True, telling the youngsters to practice safe sex is killing two birds with one stone: unwanted pregnancy and Aids.

But the safe sex campaigns will go nowhere when it ignores our girls' fear of making their boyfriends think of them as sexually experienced if they ask for or insist on protected sex.

The fear stems from our deeply-rooted sexual double standards that tell women to be asexual while equating sexual promiscuity with manhood.

It also grows out of women's upbringing under patriarchy which tells women to submit themselves to men's pleasures and to suppress their own needs and put those of their loved ones first.

There is nothing wrong with that if men do their part under the same rules. But when the rules of self-sacrifice and fidelity apply only to women, it is sheer oppression. And brainwashing women to accept it as part of being a good woman is violence against women, plain and simple.
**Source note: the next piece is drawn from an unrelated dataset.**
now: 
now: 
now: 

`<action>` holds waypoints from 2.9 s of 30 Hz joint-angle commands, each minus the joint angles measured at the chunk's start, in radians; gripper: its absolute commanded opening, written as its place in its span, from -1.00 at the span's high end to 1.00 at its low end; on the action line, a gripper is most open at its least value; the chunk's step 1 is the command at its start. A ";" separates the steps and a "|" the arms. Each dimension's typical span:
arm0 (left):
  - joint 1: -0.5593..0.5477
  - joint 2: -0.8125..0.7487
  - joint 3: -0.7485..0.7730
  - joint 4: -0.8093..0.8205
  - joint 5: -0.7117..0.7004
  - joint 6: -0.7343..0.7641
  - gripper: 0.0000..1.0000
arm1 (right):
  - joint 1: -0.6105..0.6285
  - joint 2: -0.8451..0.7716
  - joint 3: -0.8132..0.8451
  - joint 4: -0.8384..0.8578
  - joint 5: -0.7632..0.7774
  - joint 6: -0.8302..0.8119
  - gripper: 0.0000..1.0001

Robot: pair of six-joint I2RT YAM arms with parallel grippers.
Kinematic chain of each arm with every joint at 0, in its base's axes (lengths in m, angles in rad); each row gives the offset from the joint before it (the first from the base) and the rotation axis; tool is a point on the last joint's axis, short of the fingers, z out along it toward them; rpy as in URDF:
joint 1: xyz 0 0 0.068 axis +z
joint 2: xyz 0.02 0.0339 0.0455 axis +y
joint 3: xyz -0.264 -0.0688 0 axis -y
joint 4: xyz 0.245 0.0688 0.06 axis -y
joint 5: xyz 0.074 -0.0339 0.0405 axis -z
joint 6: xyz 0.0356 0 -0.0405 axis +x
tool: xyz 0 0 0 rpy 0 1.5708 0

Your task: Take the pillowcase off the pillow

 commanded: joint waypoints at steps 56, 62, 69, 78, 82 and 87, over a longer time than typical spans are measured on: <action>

Higher incidence of Aids infection among young girls is only one of the many manifestations of violence against women. If we really want to protect our children from a dangerous values system that puts the lives of our boys and girls at risk, we must go beyond parroting safe sex to the kids. The puyai must themselves show by example, by condemning sexual double standards which are at the heart of gender violence.

Do we have any hope for that? Do we, when the big boss at the Social Development and Human Security Ministry who opened the campaign to end violence against women, was himself tainted with a sexual harassment scandal?

Do we, when there was no public outrage after the prime minister admitted it was himself in the video clip which questioned his fidelity?

Discussing and encouraging protected sex is a step in the right direction, but don't blame the kids if they do not listen. Blame it on the puyai's hypocrisy.

Sanitsuda Ekachai is Assistant Editor(Outlook), Bangkok Post.